Purify using zymo columns
with 0.5 ml binding buffer.
Elute in 25 µl water.
Nanodrop 1 µl to check
yield and dye incorporation.
Dye incorporation should
be ~20 pmol/µg.
Mix 1 µg each Cy3 and Cy5 reactions. Bring to 160 ml total with water.

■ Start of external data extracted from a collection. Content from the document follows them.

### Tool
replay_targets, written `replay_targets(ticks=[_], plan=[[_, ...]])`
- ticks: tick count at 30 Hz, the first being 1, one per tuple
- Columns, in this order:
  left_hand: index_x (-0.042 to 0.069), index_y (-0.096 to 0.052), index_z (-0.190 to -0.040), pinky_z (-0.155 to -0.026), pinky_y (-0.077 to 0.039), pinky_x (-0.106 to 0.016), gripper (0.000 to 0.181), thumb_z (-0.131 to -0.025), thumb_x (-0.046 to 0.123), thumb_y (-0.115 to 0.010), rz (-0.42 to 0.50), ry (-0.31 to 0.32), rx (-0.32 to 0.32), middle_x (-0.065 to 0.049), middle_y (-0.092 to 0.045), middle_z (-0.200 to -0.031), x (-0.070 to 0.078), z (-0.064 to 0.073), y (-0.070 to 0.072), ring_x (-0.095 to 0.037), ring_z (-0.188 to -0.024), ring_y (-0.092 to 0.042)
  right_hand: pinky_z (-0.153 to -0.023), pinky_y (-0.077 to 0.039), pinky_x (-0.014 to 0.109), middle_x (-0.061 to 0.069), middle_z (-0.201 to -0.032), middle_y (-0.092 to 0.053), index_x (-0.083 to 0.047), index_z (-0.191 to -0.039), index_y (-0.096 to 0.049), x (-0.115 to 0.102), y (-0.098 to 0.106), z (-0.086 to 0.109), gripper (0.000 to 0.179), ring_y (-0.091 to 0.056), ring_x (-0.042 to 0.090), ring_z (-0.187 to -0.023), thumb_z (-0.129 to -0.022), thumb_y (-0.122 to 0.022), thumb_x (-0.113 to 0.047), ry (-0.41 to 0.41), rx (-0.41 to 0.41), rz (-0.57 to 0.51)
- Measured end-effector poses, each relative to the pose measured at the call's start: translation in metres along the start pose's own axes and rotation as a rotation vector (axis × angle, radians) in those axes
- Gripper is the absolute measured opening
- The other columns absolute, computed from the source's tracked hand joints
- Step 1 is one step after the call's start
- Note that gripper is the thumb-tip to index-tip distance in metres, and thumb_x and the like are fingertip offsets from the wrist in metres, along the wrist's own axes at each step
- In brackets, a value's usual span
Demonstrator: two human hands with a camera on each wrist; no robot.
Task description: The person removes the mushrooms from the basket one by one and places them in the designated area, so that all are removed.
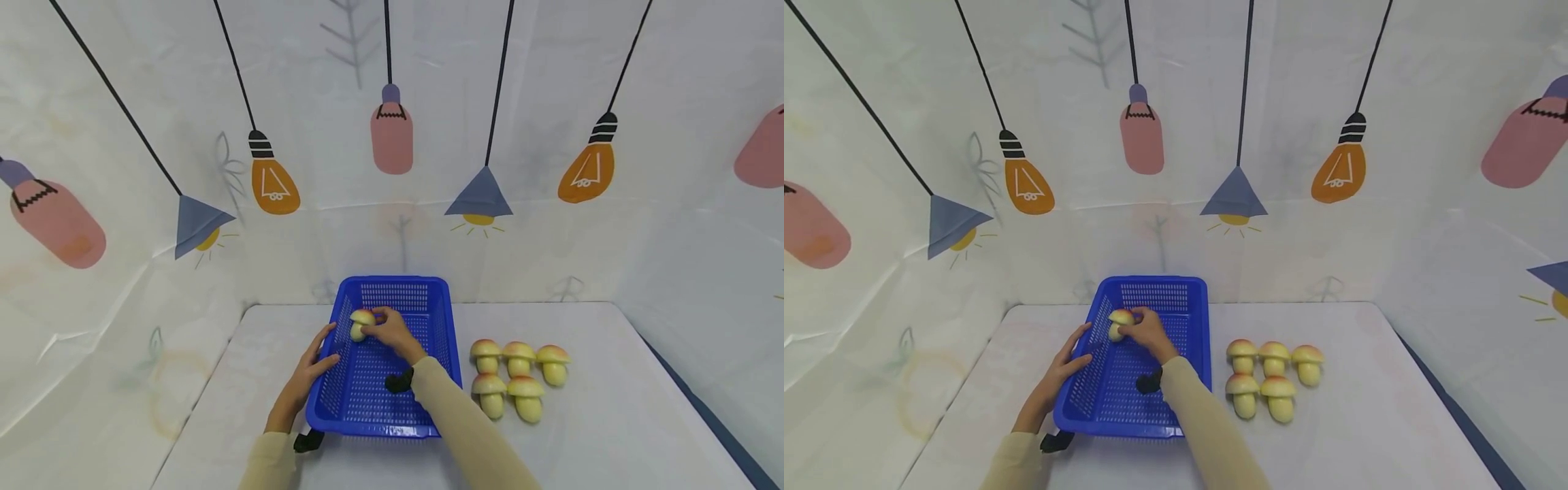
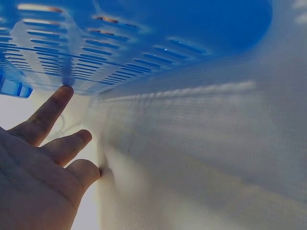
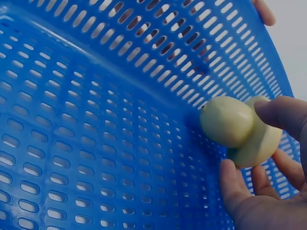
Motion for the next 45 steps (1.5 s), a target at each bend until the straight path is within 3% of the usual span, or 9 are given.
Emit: replay_targets(ticks=[8, 13, 19, 27, 33, 45], plan=[[0.034, -0.021, -0.164, -0.092, -0.057, -0.053, 0.069, -0.104, 0.022, -0.054, 0.014, -0.001, -0.009, -0.028, -0.032, -0.162, 0.0, 0.003, 0.0, -0.048, -0.124, -0.059, -0.102, -0.051, 0.049, 0.021, -0.132, -0.062, -0.001, -0.135, -0.058, 0.003, -0.007, 0.002, 0.056, -0.062, 0.035, -0.117, -0.083, -0.08, -0.007, 0.1, -0.094, 0.091], [0.034, -0.021, -0.164, -0.091, -0.058, -0.054, 0.069, -0.104, 0.023, -0.054, 0.025, -0.001, -0.01, -0.028, -0.032, -0.162, -0.001, 0.004, -0.001, -0.05, -0.124, -0.059, -0.099, -0.053, 0.048, 0.019, -0.13, -0.064, -0.004, -0.137, -0.058, 0.004, -0.011, 0.002, 0.055, -0.064, 0.032, -0.114, -0.087, -0.079, -0.012, 0.139, -0.131, 0.169], [0.034, -0.021, -0.164, -0.092, -0.057, -0.053, 0.069, -0.104, 0.022, -0.053, 0.012, -0.009, -0.016, -0.028, -0.032, -0.162, -0.001, 0.0, 0.0, -0.049, -0.125, -0.058, -0.095, -0.055, 0.048, 0.022, -0.134, -0.063, -0.004, -0.136, -0.057, -0.006, -0.009, 0.007, 0.051, -0.064, 0.034, -0.118, -0.092, -0.077, -0.019, 0.125, -0.087, 0.085], [0.03, -0.019, -0.165, -0.091, -0.058, -0.054, 0.07, -0.104, 0.023, -0.053, 0.011, -0.021, -0.03, -0.032, -0.03, -0.161, 0.001, 0.0, 0.001, -0.049, -0.124, -0.059, -0.084, -0.061, 0.038, 0.022, -0.131, -0.063, 0.002, -0.136, -0.058, -0.019, -0.003, 0.015, 0.05, -0.067, 0.031, -0.109, -0.094, -0.075, -0.018, 0.091, -0.054, -0.038], [0.03, -0.02, -0.165, -0.091, -0.058, -0.053, 0.069, -0.105, 0.022, -0.053, 0.011, -0.017, -0.022, -0.032, -0.03, -0.16, 0.001, 0.002, 0.0, -0.048, -0.125, -0.058, -0.091, -0.058, 0.047, 0.02, -0.129, -0.063, 0.001, -0.139, -0.056, -0.033, 0.006, 0.029, 0.052, -0.067, 0.028, -0.109, -0.096, -0.073, -0.024, 0.045, -0.033, -0.132], [0.03, -0.02, -0.165, -0.091, -0.057, -0.055, 0.07, -0.103, 0.023, -0.054, -0.011, -0.017, 0.0, -0.032, -0.033, -0.159, 0.0, 0.001, -0.002, -0.049, -0.126, -0.057, -0.088, -0.058, 0.046, 0.017, -0.133, -0.062, -0.008, -0.135, -0.061, -0.038, 0.036, 0.045, 0.049, -0.062, 0.029, -0.114, -0.089, -0.075, -0.016, 0.086, 0.009, -0.093]])
Point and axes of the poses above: each hand's wrist, its own z-axis away from the middle knuckle, its own y-axis out of the back of the hand, x = y × z, the point moved 1 cm from there along -z, towards the middle knuckle
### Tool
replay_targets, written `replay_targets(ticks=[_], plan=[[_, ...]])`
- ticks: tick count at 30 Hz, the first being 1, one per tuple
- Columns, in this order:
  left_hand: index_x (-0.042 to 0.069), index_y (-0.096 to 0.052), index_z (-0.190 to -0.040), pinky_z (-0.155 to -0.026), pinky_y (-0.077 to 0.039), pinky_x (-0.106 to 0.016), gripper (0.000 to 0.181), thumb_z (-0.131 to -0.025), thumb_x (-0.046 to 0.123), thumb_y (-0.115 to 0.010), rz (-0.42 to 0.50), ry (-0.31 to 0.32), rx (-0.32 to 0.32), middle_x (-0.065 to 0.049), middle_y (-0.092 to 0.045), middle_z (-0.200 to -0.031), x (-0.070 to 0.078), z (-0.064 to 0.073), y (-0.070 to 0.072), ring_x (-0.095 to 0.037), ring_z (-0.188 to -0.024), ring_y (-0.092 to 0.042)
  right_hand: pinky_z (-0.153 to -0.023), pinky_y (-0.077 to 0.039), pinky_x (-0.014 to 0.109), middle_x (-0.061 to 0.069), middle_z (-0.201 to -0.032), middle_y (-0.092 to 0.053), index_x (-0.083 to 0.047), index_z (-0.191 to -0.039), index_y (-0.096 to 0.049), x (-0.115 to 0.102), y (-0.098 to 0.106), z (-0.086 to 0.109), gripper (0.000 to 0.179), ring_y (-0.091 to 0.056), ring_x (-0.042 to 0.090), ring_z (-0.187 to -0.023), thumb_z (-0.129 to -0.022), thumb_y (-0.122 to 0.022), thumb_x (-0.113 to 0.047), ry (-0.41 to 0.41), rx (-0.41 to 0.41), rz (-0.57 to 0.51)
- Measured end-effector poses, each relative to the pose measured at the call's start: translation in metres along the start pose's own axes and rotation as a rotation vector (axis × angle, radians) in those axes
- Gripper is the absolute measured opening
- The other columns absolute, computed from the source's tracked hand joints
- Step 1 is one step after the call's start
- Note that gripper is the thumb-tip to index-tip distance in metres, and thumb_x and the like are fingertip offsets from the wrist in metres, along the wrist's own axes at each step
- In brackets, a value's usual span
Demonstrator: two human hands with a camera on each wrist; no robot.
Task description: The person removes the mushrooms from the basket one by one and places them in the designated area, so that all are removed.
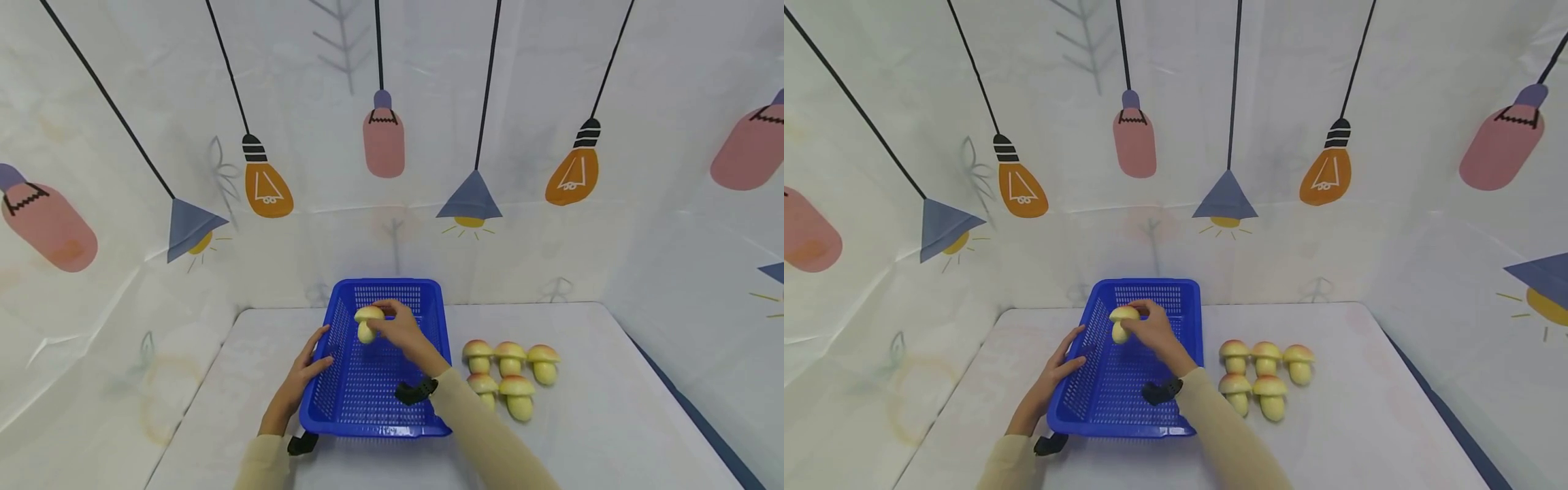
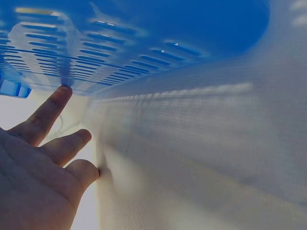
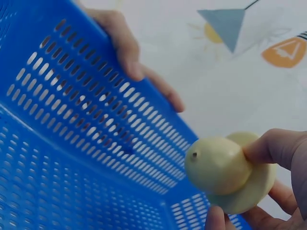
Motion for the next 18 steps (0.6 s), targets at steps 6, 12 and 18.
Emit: replay_targets(ticks=[6, 12, 18], plan=[[0.032, -0.021, -0.164, -0.093, -0.056, -0.055, 0.07, -0.103, 0.024, -0.054, 0.004, 0.018, 0.004, -0.03, -0.032, -0.161, -0.001, -0.001, 0.002, -0.047, -0.126, -0.056, -0.087, -0.057, 0.037, 0.014, -0.131, -0.062, -0.008, -0.135, -0.062, -0.009, 0.018, 0.013, 0.047, -0.064, 0.029, -0.115, -0.089, -0.075, -0.012, 0.055, 0.023, -0.025], [0.034, -0.023, -0.163, -0.092, -0.056, -0.053, 0.068, -0.103, 0.023, -0.053, 0.02, 0.025, 0.004, -0.029, -0.032, -0.161, -0.001, 0.001, 0.003, -0.045, -0.124, -0.057, -0.085, -0.058, 0.036, 0.017, -0.133, -0.062, -0.005, -0.136, -0.061, -0.013, 0.041, 0.033, 0.048, -0.067, 0.032, -0.113, -0.09, -0.075, -0.008, 0.15, 0.057, -0.031], [0.032, -0.021, -0.165, -0.094, -0.056, -0.052, 0.07, -0.104, 0.023, -0.054, 0.019, 0.012, -0.011, -0.03, -0.033, -0.16, 0.001, 0.001, 0.002, -0.044, -0.126, -0.057, -0.08, -0.056, 0.027, 0.018, -0.136, -0.062, -0.004, -0.136, -0.06, -0.008, 0.073, 0.059, 0.049, -0.064, 0.036, -0.117, -0.09, -0.075, -0.008, 0.214, 0.097, 0.055]])
Point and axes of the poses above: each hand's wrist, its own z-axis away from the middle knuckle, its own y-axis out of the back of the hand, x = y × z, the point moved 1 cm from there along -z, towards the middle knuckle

Add 40 ml 10X Agilent block.
Stagger the following steps if you are doing a lot of arrays.
Incubate 95C 5 minutes.
Incubate RT 5 minutes.
Add 200 ml Agilent 2X hybe buffer.
You can start adding the hybe solution while the samples are cooling.
Place a single array
backing slide, Agilent side up, in a hybe chamber.
Pipet the whole volume of
probe, avoiding bubbles, onto the center of the gasket area. Don't eject the last µl or two in order
to avoid bubbles. Spread it around
as you pipet, but not too close to the gasket.
Remove a crosslinked and
blocked array from the box. The
barcode side is the array side, and so should face down, onto the probe. Carefully lower the array over the
gasket slide, keeping it flat.
Once the array is resting
on the gasket slide, place the top of the hybe chamber, and slide the screw
over the assembly. Tighten the
screw all the way down, finger tight.
Look through the back of
the chamber and quickly rotate the slide to wet all the gaskets. There should be one big bubble that
moves freely. There may be one big
bubble and a couple of little ones stuck to the sides. If they are small and isolated, don't
worry too much about them. You
will probably do more harm than good trying to remove them. If they seem like they'll interfere,
you can try knocking the array with the heel of your hand to dislodge them.
Put the array in the hybe
oven. Make sure to balance the
rotisserie.
Hybe
65C overnight at
rotation setting 4.
Prepare
for the washes by placing a bottle with 500 ml Wash 1 in the 65C waterbath.
Washes
Prepare your wash
solutions. All solutions should be
filtered.
Wash 1 (1 L)
940 ml |
MilliQ water |
50 ml |
20X SSC |
10 ml |
10% SDS |
Wash 2 (1 L)
950 ml |
MilliQ water |
50 ml |
20X SSC |
Wash 3 (1 L)
995 ml |
MilliQ water |
5 ml |
20X SSC |
Set up a glass chamber
with enough Wash 1 to submerge a slide and a 500 ml beaker with the vertical
rack with the bent hook and enough Wash 1 to cover the racked slides.
Pour the warmed Wash 1
into a 500 ml beaker in the 65C bath.
Place it on the submergible stirplate and add a stir bar. Keep it covered with aluminum foil.
In the plastic tubs with
lids, pour ~500 ml Wash 2 plus a horizontal rack and another with ~500 ml Wash
3.
Disassemble each hybe
chamber one at a time. Use the
plastic tweezers to gently wedge open the sandwich while submerged in the
chamber of Wash 1. Transfer slide
to the rack in RT Wash 1 beaker, with a space between each slide (maximum 6 if
you place them back to back).
Once all the slides are in
the rack, hook the rack on the side of the 65C Wash 1 beaker.
Stir 10 minutes with
enough agitation that the solution is visibly turbulent.
Transfer slides to the
rack in Wash 2.
Shake 10 minutes on the
orbital shaker.
Transfer rack to Wash 3.
Shake 5 minutes on the
orbital shaker.
Spin the slides dry (~15
seconds) one at a time in the little benchtop slide spinner.
Load the slides into
scanning holders, barcode side up and barcode sticking out. The scanner scans through the back of
the slide. Don't touch anywhere
but the edges and the barcode.
Scan at 5 µm resolution.
Scan no more than 6 slides
at a time to avoid ozone in the scanner.
Stagger the washes if
you're doing multiple batches.
Grid with Genepix.
Crosslink Corning slides
at 700 energy on Donna's Stratalinker.
Make 600 ml 5X SSC, 0.1%
SDS, and 6 g Roche Blocking Reagent (1096176).
Warm 65C with occasional
agitation until dissolved.
Pour into a 500 ml beaker
and warm until 65C.
Add the crosslinked slides
in a vertical hanging rack and stir 35 minutes at 65C on submergible stirplate.
Move slides one by one
into a new rack in RT water in a tupperware.
Wash on orbital shaker for
5 minutes.
Spin dry.
Use the same day, maybe the next only if absolutely necessary.